Tonio era un bambino biondo e con i ricci. Io ero una bambina bionda con i ricci. Frequentavamo la stessa classe delle scuole elementari Molinello e avevamo entrambi una difficoltà di pronunzia della lettera s. A parte questo ci eravamo completamente indifferenti.

Ma sapete come sono gli adulti: pensano che i bambini siano scemi abbastanza da potergli imporre la volontà di un altro, fatto comprovato con l’iscrizione alla scuole dell’obbligo il cui scopo è più o meno farti capire sin da piccolo che non puoi scegliere in autonomia le persone da incontrare tutti i giorni.

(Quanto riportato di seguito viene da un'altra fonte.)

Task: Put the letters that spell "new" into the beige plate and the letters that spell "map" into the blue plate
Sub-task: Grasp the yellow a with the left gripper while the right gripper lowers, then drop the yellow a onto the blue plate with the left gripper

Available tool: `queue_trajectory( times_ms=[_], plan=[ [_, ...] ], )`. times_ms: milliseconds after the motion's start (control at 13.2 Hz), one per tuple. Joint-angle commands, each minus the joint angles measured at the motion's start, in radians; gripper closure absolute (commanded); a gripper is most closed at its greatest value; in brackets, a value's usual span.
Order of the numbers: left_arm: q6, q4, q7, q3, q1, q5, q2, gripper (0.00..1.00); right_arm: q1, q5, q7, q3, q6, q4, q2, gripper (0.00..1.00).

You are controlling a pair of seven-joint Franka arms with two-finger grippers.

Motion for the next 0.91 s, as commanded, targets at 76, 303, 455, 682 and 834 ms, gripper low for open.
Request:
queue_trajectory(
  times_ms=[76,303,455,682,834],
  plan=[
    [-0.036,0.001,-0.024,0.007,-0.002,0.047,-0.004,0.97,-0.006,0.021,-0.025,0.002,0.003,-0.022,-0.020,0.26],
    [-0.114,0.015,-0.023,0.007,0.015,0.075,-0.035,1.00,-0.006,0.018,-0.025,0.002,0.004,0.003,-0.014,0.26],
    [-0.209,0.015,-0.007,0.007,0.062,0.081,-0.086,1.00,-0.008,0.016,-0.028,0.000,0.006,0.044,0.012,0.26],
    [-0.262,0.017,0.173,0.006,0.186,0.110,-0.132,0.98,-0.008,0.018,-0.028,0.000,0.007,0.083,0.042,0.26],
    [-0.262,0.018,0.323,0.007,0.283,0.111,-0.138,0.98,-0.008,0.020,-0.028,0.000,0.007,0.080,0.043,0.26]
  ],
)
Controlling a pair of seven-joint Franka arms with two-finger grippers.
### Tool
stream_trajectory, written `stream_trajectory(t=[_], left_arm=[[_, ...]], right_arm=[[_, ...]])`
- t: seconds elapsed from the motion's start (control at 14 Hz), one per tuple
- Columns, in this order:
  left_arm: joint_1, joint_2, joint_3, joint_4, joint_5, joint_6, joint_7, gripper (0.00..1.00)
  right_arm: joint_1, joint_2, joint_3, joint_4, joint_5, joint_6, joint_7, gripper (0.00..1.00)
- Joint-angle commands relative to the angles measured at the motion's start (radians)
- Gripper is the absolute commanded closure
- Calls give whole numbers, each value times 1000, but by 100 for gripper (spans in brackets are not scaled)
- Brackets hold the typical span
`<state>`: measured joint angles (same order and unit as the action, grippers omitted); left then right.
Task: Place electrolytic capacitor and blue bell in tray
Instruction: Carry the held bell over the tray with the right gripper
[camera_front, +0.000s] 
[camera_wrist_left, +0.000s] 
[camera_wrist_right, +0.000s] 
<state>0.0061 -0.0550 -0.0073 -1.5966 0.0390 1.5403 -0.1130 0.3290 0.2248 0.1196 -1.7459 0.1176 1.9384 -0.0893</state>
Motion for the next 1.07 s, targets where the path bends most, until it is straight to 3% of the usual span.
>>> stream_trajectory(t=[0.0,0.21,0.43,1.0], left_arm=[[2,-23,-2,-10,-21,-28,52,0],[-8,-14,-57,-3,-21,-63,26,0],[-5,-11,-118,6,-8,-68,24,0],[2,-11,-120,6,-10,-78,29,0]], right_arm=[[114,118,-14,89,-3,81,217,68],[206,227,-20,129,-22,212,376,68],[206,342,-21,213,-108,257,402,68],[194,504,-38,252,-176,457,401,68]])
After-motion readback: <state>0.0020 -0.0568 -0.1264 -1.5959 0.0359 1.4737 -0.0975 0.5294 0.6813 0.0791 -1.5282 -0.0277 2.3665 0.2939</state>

Quindi, per scelta di altri, io incontravo Tonio, che aveva gli zigomi rossi, il pane e frittata nello zaino e suonava la fisarmonica e Tonio, senza aver potuto scegliere, incontrava me, che ero una bambina molto silenziosa, senza merendina e senza alcuno strumento da suonare. 

Il fatto fu questo: per celebrare degnamente la Liberazione, la maestra Gianna decise che ognuno dei piccoli delle elementari avrebbe manifestato liberamente e dinanzi ad un nutrito pubblico di parenti, il suo essere sciolto e svincolato dalla partecipazione obbligatoria ad attività ludiche et educative del tipo Balilla etc.